To: austin-group-l@xxxxxxxxxxxxx
Subject: Re: bug 167 needs more rationale changes
From: Geoff Clare <gwc@xxxxxxxxxxxxx>
Date: Tue, 3 Nov 2009 17:05:42 +0000
References: <20091016111522.GA22507@squonk.masqnet> <4ad86b9b.0BBie0MEkAodDZzD%Joerg.Schilling@fokus.fraunhofer.de> <alpine.BSF.2.00.0910161114000.11151@thor.farley.org> <20091019095943.GA15186@squonk.masqnet> <4AE6E72B.4050104@byu.net> <20091029093155.GA22277@squonk.masqnet>
I wrote, on 29 Oct 2009:
>
> Eric Blake <ebb9@byu.net> wrote, on 27 Oct 2009:
> >
> > I'm hoping, along with Joerg, that we can modify the proposed wording of
> > 167 to explicitly allow modification of environ itself [...]

> This seems like a workable compromise.  There is no teleconference
> today, but if at least two of the ORs reply to this mail saying they
> would support this modification, then I would be happy to put together
> an updated set of changes for discussion in next week's teleconference.

Two of the ORs indicated that they would support the modification.
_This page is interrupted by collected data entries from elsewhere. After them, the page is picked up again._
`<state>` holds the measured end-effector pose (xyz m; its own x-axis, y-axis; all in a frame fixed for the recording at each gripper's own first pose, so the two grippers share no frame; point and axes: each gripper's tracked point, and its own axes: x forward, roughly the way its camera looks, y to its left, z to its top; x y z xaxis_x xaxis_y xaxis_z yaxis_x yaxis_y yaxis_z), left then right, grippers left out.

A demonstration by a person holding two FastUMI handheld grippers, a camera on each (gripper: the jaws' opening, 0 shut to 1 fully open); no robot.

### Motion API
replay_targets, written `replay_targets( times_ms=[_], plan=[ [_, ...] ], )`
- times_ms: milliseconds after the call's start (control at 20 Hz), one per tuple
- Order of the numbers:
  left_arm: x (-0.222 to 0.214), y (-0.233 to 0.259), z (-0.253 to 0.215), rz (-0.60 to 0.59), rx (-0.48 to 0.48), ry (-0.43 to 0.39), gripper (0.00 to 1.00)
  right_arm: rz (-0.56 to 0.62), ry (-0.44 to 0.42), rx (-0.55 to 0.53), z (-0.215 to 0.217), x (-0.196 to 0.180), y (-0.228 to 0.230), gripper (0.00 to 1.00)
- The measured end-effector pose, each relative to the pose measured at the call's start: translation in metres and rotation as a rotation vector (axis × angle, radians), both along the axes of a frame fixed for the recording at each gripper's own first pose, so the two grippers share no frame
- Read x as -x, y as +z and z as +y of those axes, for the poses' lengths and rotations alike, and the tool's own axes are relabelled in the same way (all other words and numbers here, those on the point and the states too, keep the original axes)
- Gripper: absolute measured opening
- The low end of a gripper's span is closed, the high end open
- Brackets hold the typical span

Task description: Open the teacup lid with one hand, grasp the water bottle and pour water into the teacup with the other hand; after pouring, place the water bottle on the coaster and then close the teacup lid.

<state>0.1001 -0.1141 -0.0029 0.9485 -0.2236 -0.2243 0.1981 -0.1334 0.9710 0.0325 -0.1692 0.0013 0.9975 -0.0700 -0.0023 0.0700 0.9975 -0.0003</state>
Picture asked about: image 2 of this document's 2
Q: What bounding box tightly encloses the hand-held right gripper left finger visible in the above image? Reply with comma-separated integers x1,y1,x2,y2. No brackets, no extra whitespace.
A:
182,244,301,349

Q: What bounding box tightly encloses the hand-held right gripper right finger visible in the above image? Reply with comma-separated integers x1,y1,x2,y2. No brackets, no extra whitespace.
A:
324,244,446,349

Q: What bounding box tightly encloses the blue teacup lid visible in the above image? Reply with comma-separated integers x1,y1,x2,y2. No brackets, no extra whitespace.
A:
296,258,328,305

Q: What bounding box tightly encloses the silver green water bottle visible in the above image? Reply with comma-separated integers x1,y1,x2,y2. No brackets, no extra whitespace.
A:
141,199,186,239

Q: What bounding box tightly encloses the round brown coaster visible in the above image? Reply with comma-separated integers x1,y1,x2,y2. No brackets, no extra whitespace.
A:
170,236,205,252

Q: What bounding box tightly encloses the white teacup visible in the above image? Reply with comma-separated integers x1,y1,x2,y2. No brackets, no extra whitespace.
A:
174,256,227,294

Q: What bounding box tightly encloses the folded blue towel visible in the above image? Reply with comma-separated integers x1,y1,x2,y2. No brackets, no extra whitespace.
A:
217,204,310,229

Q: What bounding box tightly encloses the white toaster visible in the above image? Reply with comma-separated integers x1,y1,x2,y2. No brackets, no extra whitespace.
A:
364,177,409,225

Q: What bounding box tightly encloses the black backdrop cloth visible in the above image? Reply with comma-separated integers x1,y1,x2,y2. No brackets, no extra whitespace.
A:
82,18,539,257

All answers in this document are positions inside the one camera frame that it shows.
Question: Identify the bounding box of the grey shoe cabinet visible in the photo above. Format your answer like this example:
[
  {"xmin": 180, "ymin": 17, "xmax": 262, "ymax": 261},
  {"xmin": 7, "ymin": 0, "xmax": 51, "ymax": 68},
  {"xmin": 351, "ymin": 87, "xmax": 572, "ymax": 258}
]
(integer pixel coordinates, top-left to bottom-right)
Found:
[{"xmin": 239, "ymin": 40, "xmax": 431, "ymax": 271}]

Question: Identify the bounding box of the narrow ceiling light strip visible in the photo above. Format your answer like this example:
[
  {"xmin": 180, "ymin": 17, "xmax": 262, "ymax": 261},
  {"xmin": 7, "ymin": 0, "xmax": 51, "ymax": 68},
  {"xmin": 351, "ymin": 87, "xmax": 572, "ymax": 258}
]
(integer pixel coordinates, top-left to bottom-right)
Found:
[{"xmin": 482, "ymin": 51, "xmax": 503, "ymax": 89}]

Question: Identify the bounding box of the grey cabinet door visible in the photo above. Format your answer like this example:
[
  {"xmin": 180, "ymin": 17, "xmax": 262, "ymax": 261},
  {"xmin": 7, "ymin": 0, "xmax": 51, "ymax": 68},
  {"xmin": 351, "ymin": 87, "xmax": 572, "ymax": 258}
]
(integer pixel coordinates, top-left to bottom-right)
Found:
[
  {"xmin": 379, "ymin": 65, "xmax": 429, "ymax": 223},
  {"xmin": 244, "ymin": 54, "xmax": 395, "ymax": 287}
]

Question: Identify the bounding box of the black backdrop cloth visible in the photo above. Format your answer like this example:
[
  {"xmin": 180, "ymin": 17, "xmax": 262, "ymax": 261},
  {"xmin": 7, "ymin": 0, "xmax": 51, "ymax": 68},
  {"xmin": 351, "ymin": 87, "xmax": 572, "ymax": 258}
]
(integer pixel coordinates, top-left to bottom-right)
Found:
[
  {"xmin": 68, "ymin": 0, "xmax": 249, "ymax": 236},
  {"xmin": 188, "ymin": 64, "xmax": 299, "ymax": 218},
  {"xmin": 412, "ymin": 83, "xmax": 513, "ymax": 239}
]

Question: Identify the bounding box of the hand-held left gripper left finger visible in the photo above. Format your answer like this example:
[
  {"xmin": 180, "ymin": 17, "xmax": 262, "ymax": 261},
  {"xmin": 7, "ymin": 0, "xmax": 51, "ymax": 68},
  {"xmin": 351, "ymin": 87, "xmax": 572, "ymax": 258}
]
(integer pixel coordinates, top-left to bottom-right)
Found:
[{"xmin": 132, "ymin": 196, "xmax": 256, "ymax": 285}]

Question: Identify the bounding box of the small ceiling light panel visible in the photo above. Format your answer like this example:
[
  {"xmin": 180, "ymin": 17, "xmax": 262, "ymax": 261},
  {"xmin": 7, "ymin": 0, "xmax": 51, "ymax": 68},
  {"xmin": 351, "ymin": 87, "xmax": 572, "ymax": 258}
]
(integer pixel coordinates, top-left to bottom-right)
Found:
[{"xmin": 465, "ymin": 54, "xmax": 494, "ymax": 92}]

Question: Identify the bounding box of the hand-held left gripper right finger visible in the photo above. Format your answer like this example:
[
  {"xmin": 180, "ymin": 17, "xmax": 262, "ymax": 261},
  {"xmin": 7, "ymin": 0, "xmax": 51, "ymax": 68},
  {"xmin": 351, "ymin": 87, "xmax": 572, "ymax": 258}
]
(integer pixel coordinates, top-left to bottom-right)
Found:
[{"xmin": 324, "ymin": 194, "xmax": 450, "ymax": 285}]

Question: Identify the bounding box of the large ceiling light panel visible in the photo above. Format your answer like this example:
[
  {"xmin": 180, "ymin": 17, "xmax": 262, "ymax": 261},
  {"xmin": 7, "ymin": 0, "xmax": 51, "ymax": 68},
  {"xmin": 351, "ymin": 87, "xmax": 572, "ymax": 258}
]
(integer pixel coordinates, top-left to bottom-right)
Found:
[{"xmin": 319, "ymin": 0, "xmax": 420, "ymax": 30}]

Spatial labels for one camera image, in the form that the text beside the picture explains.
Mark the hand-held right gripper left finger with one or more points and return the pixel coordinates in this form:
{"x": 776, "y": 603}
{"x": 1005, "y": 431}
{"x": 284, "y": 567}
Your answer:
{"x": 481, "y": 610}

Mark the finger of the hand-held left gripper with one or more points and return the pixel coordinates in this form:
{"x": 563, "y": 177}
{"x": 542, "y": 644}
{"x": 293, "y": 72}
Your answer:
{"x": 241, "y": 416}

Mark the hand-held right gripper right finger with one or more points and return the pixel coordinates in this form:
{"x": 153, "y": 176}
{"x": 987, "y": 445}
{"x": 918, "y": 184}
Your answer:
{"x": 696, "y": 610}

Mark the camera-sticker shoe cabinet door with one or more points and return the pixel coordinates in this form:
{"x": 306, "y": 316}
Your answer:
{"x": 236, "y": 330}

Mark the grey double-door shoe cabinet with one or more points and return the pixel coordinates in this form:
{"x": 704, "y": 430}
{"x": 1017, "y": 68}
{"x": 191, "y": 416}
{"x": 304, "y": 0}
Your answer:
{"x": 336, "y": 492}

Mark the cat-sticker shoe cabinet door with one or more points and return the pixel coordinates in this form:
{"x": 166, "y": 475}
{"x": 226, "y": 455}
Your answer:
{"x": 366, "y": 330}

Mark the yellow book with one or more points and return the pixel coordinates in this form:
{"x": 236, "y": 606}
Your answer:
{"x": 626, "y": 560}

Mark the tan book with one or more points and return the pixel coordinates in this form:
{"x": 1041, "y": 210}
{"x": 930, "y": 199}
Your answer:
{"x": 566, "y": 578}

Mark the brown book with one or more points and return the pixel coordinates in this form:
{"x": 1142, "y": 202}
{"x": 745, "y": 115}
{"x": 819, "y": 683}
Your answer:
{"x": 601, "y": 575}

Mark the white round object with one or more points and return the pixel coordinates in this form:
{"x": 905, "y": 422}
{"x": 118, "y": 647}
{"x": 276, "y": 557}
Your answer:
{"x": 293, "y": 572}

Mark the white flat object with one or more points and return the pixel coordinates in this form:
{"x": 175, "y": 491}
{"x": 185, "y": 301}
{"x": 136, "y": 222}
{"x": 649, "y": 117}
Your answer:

Below is the new set of changes I have come up with.  One problem
that occurred to me is that when the implementation detects that
environ has changed, it would have to treat all the strings in
the new environment as "volatile" (as if they had been added
by putenv()), in case the application overwrites any of the
strings later on.  I have tried to circumvent that by explicitly
allowing the implementation to copy the strings to a new array
and assign environ to point to it, and warning applications not
to rely on those strings remaining part of the environment.

Changes to XBD...

At page 173 line 5476 section 8.1, change:

    manipulating the environ variable

to:

    assigning a new value to the environ variable

Add a new paragraph after line 5478:

    If the application modifies the pointers to which environ
    points, the behavior of all interfaces described in the System
    Interfaces volume of POSIX.1-2008 is undefined.

Changes to XSH...

Remove the undefined behavior note in getenv (line 33856), setenv
(line 59347) and unsetenv (line 68256).  The change history should
note that these are no longer needed because XBD 8.1 says the
behaviour of all interfaces is undefined.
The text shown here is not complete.